I feel like there should be something semantic to say here too, like $\lambda$-calculus corresponding to a “closed, unital, cartesian multicategory” (a cartesian multicategory that is “closed and unital” as in the second example here) and combinatory logic corresponding to a closed category that is also “cartesian” in some sense. Has anyone defined such a sense?
Relatedly, is there a notion of “linear combinatory logic” that would correspond to ordinary (symmetric) closed categories? My best guess is that instead of $S$ and $K$ you would have combinators with the following types:
$(B\to C) \to (A\to B) \to (A\to C)$ $(A \to (B\to C)) \to B \to A\to C$coming from the two ways to eliminate a dependency in $S$ to make it linear ($K$ is irreducibly nonlinear). These are of course the ways that you express composition and symmetry in a closed category.

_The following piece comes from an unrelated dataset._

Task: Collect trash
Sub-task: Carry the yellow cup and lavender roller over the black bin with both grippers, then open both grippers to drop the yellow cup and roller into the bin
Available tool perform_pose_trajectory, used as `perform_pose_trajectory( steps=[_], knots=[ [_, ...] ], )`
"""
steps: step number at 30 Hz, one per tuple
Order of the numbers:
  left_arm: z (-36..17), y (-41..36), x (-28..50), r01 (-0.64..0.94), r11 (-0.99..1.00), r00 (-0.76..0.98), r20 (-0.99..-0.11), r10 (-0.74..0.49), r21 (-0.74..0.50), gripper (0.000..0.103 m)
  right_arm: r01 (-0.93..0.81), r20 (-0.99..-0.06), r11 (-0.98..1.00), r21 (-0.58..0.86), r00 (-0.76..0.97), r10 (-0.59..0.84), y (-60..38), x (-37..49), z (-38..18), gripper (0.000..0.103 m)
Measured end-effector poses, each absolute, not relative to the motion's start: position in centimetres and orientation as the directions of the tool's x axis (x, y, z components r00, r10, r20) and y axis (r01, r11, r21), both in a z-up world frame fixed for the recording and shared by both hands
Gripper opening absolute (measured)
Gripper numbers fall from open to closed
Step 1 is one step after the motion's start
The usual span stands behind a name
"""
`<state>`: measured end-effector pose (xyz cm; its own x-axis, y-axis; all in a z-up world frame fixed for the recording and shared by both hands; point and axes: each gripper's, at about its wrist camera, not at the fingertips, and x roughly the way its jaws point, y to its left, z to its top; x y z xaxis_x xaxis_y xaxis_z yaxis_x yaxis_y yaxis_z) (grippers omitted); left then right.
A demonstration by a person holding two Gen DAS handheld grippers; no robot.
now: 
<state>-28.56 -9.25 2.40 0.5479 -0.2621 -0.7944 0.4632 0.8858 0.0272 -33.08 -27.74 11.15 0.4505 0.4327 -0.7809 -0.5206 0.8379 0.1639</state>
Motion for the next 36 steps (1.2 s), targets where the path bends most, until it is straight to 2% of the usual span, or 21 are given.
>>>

Exactly, linear combinatory logic is BCI, where B is your first, and C is your second (and you need I for the identity as well). Affine combinatory logic is BCK.
I don’t know about your “cartesian” closed categories question.
These “my first slide” pages are not spam, but the result of people clicking on the link “Make this page an S5 slideshow”, which is the most prominently placed link on the edit page. It is our fault, or that of the software anyway, that this keeps happening.
Thanks Ulrik! Can you give a reference? I tried searching the Internet for “linear combinatory logic” but that didn’t seem to be a useful search term.
Also, wouldn’t affine combinatory logic be BCKI? Or can you somehow deduce I from B, C, and K?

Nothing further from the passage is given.